By Baylee Pulliam
The University of Louisville is one of a handful of schools selected by Microsoft to explore how artificial intelligence can be used to help researchers.
UofL is one of seven Microsoft Academic Research Consultants, or MARCs, that will study how researchers might leverage the technology to, for example, sift through large data sets and glean insights. The idea is to understand needs and develop next-generation tools and training that could generate more groundbreaking research here and around the world.
“UofL is home to a rich pool of top researchers in high-tech, cutting-edge fields,” said Sharon Kerrick, an assistant vice president at UofL and head of the Digital Transformation Center (DTC), which will lead the on-campus Microsoft effort. “We at the DTC are proud to be among the other top schools to partner with Microsoft to enable groundbreaking research that’s engineering our future economy.”

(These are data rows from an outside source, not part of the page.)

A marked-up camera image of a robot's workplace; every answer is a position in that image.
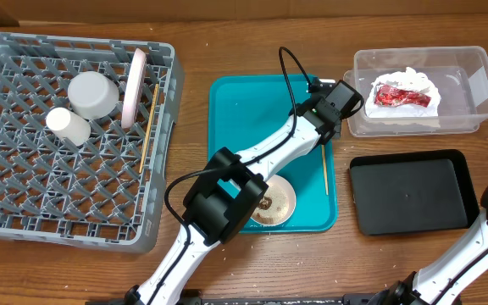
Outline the red foil snack wrapper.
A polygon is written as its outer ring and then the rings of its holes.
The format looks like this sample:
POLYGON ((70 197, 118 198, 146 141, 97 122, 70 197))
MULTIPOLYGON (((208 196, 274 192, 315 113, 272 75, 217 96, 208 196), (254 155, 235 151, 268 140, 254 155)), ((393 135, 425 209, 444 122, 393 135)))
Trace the red foil snack wrapper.
POLYGON ((374 104, 391 108, 414 104, 426 108, 429 106, 430 100, 431 97, 417 91, 408 91, 381 84, 376 90, 374 104))

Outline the large white napkin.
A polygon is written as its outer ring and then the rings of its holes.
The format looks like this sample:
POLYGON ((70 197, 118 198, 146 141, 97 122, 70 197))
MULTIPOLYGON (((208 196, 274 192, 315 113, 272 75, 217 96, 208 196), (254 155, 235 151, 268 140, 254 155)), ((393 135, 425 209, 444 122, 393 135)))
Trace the large white napkin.
POLYGON ((415 69, 407 67, 404 71, 380 75, 371 85, 372 89, 364 105, 366 116, 371 119, 436 117, 438 115, 441 102, 439 89, 423 72, 417 72, 415 69), (391 108, 376 105, 374 98, 376 90, 381 84, 423 93, 431 97, 429 106, 425 108, 414 104, 405 104, 391 108))

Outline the pink bowl with leftovers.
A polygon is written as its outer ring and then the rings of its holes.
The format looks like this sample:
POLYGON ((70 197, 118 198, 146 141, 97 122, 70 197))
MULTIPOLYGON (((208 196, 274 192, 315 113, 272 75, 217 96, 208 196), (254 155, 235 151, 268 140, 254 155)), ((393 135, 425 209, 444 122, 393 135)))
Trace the pink bowl with leftovers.
POLYGON ((265 226, 276 226, 284 224, 293 214, 296 208, 296 193, 288 180, 273 175, 268 181, 269 188, 264 197, 272 199, 272 205, 268 210, 258 207, 252 213, 251 219, 265 226))

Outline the white round plate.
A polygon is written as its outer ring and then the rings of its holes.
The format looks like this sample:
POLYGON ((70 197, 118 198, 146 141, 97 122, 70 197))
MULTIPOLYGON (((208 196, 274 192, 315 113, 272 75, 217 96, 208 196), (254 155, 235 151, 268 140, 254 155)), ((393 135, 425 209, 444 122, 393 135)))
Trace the white round plate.
POLYGON ((123 129, 129 129, 136 121, 138 104, 141 100, 142 86, 145 78, 146 63, 146 54, 137 48, 130 64, 130 71, 125 87, 121 116, 121 127, 123 129))

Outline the grey-green bowl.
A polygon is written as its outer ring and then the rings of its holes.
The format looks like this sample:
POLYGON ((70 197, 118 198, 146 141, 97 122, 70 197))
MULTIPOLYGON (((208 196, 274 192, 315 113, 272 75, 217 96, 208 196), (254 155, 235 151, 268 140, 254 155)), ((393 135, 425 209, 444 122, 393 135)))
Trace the grey-green bowl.
POLYGON ((106 76, 87 71, 69 83, 67 95, 72 109, 84 119, 109 115, 119 101, 118 87, 106 76))

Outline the white paper cup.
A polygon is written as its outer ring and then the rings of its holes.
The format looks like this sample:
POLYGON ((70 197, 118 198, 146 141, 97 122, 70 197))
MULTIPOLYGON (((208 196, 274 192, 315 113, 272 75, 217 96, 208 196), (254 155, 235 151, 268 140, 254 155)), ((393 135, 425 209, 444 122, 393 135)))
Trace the white paper cup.
POLYGON ((76 146, 84 144, 91 135, 89 123, 67 108, 54 108, 46 117, 48 129, 60 140, 68 139, 76 146))

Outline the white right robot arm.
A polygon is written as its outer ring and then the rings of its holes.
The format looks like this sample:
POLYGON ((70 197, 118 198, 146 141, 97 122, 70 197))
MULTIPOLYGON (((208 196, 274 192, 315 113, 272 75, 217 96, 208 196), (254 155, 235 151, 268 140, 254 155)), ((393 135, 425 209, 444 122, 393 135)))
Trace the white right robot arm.
POLYGON ((370 304, 453 304, 460 293, 488 270, 488 186, 478 218, 440 258, 419 272, 376 293, 370 304))

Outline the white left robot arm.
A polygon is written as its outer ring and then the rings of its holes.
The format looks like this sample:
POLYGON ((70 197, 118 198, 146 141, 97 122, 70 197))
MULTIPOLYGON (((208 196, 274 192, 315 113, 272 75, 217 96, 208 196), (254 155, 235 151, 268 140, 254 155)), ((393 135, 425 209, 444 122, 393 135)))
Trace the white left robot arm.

The other MARC schools are Duke University, the University of Rochester, the University of Central Florida, the University of South Florida, Texas A&M, Oregon State University and Washington University – St. Louis. The MARCs will serve as liaisons between Microsoft and researchers, seeking to better understand how AI is being and could be used.
UofL has significant earned expertise in this kind of tech-enabled education and research; some researchers are already using computing, big data and artificial intelligence to screen potential drugs and compounds against cancer targets and SARS-CoV-2 and COVID-19, to analyze medical images and more.
UofL also was recently selected by the U.S. Department of Defense to work on research and education to strengthen the country’s cyber defenses. UofL was the only school selected from Kentucky for both networks and one of only a handful to hold the competitive Research-1 classification from the Carnegie Classification of Institutions of Higher Education. UofL also recently received significant funding to develop cybersecurity education and conduct cutting-edge biometrics research.
“UofL has a strong record of researching the digital frontier, artificial intelligence and other technologies,” said Kerrick. “Through this new partnership with Microsoft, we hope to find new ways leverage those same technologies to benefit researchers.”